Passing Porthmadog with a slight wince, you'll be glad to know it was finally off with the emotional baggage, and I was soon entering The Llŷn area. The roads here were the best of the trip, in terms of being straight, smooth, fast: exactly what was needed after so many hours in the saddle. I just wanted to get there now. That said I couldn't resist a quick stop for a snap of painter's favourite, Criccieth.


I arrived at the Woodlands Hall Hotel in Edern just after 5pm, which I thought was not bad going considering the distance, the vehicle, the detours and the stops. I unloaded the Vespa in the secluded and peaceful car park and headed in.
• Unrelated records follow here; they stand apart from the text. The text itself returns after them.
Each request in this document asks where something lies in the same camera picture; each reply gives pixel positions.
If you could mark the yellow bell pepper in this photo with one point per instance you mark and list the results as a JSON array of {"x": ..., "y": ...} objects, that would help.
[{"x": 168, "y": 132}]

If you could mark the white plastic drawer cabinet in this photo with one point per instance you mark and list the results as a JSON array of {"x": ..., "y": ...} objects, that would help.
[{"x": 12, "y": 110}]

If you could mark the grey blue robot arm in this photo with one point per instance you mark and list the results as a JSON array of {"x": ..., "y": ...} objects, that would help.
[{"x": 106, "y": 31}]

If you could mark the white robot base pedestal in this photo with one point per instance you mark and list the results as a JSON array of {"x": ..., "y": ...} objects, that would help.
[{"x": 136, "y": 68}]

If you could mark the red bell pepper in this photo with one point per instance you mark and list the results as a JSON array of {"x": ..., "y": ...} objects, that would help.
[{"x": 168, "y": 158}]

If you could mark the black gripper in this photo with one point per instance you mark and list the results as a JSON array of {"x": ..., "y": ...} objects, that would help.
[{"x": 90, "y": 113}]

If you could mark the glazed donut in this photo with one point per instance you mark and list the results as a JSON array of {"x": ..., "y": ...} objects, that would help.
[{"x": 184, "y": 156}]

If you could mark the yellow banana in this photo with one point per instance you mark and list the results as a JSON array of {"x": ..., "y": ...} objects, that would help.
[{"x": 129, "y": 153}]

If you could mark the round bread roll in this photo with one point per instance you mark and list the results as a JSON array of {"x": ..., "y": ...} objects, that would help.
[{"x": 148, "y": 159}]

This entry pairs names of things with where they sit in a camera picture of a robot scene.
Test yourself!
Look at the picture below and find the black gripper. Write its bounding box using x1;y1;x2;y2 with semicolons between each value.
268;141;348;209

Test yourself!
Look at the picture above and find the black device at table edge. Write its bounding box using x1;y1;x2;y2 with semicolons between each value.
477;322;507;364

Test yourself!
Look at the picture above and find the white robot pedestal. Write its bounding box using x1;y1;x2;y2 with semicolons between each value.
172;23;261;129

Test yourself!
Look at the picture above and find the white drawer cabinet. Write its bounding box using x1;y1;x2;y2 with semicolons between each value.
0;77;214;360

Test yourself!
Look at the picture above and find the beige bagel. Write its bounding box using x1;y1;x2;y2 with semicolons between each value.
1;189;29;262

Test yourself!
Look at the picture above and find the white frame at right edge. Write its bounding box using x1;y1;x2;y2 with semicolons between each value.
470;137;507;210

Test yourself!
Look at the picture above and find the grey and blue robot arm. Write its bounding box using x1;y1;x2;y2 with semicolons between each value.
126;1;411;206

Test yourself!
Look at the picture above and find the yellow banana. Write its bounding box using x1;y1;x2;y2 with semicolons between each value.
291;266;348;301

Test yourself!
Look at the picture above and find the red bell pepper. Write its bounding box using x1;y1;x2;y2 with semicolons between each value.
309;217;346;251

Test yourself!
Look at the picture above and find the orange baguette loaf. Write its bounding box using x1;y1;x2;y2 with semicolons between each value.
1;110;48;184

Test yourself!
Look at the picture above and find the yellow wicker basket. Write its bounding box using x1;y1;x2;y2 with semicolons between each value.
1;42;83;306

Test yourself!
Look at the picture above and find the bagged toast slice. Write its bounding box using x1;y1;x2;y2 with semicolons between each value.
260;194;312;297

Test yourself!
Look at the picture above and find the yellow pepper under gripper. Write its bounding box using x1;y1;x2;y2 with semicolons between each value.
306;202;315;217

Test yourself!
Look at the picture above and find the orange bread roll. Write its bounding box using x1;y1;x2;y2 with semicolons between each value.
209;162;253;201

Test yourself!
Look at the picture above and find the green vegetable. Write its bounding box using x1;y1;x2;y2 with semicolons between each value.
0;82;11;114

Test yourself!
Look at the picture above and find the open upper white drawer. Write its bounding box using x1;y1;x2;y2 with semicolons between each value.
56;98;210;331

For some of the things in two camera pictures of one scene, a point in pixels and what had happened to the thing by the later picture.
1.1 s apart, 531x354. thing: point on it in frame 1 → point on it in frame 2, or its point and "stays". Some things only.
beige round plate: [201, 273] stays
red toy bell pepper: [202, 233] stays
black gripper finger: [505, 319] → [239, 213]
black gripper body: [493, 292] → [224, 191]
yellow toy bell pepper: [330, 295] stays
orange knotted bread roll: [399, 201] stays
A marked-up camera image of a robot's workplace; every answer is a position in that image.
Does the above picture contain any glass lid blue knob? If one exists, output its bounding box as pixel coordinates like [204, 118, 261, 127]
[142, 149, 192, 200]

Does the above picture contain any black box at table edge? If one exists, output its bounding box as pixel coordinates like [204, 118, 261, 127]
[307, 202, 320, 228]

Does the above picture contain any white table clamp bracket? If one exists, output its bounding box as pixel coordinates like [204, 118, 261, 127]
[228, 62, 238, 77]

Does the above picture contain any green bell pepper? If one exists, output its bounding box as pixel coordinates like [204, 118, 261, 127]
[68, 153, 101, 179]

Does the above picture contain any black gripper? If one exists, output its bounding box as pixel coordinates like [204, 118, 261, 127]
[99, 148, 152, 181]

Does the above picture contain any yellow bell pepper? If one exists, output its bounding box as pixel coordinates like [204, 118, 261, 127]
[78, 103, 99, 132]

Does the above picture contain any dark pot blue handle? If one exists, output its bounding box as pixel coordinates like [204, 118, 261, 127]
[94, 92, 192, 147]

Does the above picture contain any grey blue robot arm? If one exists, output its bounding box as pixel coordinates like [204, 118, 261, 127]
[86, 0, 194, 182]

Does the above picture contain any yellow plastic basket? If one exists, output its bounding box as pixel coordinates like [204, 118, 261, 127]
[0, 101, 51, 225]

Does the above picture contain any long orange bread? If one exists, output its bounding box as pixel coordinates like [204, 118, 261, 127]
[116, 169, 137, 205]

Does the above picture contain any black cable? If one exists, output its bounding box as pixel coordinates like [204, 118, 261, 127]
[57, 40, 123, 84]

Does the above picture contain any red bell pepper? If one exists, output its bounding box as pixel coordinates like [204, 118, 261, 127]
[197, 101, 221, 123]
The landlady Nerys showed to me to my room and said that her husband would be in the bar for drinks and evening meals from 6. I was starving so after a quick wash and brush up was down on the dot, where landlord Nick was indeed ready to serve me with a draught pint of Blue Moon - which virtually brought steam out of my ears, it went down so well. Whilst being a very genial host as I looked over a menu, he did tell me some bad news : Nerys had lost her father a few days before, and had not long been back from the chapel of rest today. The funeral was tomorrow. I was doubly sad and shocked that a) this was such a similar situation to the last hotel and b) Nerys and Nick were both able to go about their business all the same, and reacted so warmly to their guests - just as Patricia had in Tenby. It really hit home that the trade they were in must be one of the most unforgiving in terms of allowing time off for such life moments - guests would still be coming, and had to be catered for. Luckily Nick's Mum and Dad, who used to run the hotel themselves, were at hand to muck in too but even so I was in awe of their ability to carry on under the circumstances.

Of course as soon as I knew I offered to make myself as invisible as possible - go out for a meal at a local pub that evening, brekkie somewhere nearby tomorrow etc but Nick wouldn't hear of it, and before long I was sat at a window with a fantastic view of the mountains, eating a superb fresh meal that Nick (a highly trained caterer and teacher of cookery) had prepared himself. Before long the food, Blue Moon and long ride conspired to droop my eyelids, and it was off to bed, happy that I'd have another whole day to explore the area on scoot and foot tomorrow.